■ **What is needed**
Transcribe every record beneath, precisely as written.

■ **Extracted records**

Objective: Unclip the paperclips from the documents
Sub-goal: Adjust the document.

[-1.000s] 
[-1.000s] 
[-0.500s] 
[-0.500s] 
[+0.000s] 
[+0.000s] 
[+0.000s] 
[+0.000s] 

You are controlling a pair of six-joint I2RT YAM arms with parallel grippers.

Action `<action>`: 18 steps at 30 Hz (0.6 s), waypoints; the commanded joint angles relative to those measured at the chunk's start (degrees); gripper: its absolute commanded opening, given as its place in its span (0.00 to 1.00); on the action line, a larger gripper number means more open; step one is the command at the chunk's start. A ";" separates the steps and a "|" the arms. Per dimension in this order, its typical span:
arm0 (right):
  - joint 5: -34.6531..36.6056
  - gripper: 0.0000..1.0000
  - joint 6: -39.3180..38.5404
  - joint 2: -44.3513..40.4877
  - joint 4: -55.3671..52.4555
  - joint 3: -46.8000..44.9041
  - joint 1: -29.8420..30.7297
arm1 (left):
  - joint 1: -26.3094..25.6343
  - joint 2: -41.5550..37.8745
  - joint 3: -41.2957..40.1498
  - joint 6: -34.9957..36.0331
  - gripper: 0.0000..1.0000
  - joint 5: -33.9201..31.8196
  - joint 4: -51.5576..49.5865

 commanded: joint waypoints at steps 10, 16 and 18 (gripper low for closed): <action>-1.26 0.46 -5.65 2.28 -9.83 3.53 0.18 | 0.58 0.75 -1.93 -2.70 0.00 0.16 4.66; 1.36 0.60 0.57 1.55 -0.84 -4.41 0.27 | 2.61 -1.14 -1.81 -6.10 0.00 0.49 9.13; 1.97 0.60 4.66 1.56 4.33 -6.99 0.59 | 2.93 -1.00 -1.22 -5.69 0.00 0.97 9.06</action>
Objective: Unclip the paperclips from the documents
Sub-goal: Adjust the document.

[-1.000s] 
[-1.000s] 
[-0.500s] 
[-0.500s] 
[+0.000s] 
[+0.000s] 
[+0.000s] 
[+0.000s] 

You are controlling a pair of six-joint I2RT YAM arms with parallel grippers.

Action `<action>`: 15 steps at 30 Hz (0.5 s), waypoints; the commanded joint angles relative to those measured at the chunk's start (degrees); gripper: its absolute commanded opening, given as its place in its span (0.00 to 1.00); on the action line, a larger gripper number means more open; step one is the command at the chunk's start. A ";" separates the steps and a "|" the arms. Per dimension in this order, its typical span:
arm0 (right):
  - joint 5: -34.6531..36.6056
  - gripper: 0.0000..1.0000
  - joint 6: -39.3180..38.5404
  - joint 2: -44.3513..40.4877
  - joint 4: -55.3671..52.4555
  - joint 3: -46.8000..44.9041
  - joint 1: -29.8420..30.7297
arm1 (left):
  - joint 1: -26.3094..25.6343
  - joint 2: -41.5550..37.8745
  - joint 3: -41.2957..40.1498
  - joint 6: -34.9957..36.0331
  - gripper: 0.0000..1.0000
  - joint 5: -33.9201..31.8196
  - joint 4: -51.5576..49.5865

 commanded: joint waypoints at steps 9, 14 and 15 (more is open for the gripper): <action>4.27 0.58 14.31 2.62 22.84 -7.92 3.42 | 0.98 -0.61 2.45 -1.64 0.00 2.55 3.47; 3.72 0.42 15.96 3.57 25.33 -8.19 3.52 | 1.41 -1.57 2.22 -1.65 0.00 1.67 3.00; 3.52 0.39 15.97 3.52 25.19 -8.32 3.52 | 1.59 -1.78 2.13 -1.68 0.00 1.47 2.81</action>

■ **Solution for this exercise**
Objective: Unclip the paperclips from the documents
Sub-goal: Adjust the document.

[-1.000s] 
[-1.000s] 
[-0.500s] 
[-0.500s] 
[+0.000s] 
[+0.000s] 
[+0.000s] 
[+0.000s] 

You are controlling a pair of six-joint I2RT YAM arms with parallel grippers.

Action `<action>`: 18 steps at 30 Hz (0.6 s), waypoints; the commanded joint angles relative to those measured at the chunk's start (degrees); gripper: its absolute commanded opening, given as its place in its span (0.00 to 1.00); on the action line, a larger gripper number means more open; step one is the command at the chunk's start. A ";" separates the steps and a "|" the arms. Per dimension in this order, its typical span:
arm0 (right):
  - joint 5: -34.6531..36.6056
  - gripper: 0.0000..1.0000
  - joint 6: -39.3180..38.5404
  - joint 2: -44.3513..40.4877
  - joint 4: -55.3671..52.4555
  - joint 3: -46.8000..44.9041
  - joint 1: -29.8420..30.7297
arm1 (left):
  - joint 1: -26.3094..25.6343
  - joint 2: -41.5550..37.8745
  - joint 3: -41.2957..40.1498
  - joint 6: -34.9957..36.0331
  - gripper: 0.0000..1.0000
  - joint 5: -33.9201..31.8196
  - joint 4: -51.5576..49.5865

 commanded: joint waypoints at steps 10, 16 and 18 (gripper low for closed): <action>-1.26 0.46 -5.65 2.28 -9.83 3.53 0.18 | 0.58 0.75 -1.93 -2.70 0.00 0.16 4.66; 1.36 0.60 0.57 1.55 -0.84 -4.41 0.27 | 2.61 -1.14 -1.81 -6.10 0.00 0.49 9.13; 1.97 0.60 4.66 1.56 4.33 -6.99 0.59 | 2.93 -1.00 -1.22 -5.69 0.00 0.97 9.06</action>
Objective: Unclip the paperclips from the documents
Sub-goal: Adjust the document.

[-1.000s] 
[-1.000s] 
[-0.500s] 
[-0.500s] 
[+0.000s] 
[+0.000s] 
[+0.000s] 
[+0.000s] 

You are controlling a pair of six-joint I2RT YAM arms with parallel grippers.

Action `<action>`: 15 steps at 30 Hz (0.5 s), waypoints; the commanded joint angles relative to those measured at the chunk's start (degrees); gripper: its absolute commanded opening, given as its place in its span (0.00 to 1.00); on the action line, a larger gripper number means more open; step one is the command at the chunk's start. A ";" separates the steps and a "|" the arms. Per dimension in this order, its typical span:
arm0 (right):
  - joint 5: -34.6531..36.6056
  - gripper: 0.0000..1.0000
  - joint 6: -39.3180..38.5404
  - joint 2: -44.3513..40.4877
  - joint 4: -55.3671..52.4555
  - joint 3: -46.8000..44.9041
  - joint 1: -29.8420..30.7297
arm1 (left):
  - joint 1: -26.3094..25.6343
  - joint 2: -41.5550..37.8745
  - joint 3: -41.2957..40.1498
  - joint 6: -34.9957..36.0331
  - gripper: 0.0000..1.0000
  - joint 5: -33.9201..31.8196
  - joint 4: -51.5576..49.5865

 commanded: joint waypoints at steps 9, 14 and 15 (more is open for the gripper): <action>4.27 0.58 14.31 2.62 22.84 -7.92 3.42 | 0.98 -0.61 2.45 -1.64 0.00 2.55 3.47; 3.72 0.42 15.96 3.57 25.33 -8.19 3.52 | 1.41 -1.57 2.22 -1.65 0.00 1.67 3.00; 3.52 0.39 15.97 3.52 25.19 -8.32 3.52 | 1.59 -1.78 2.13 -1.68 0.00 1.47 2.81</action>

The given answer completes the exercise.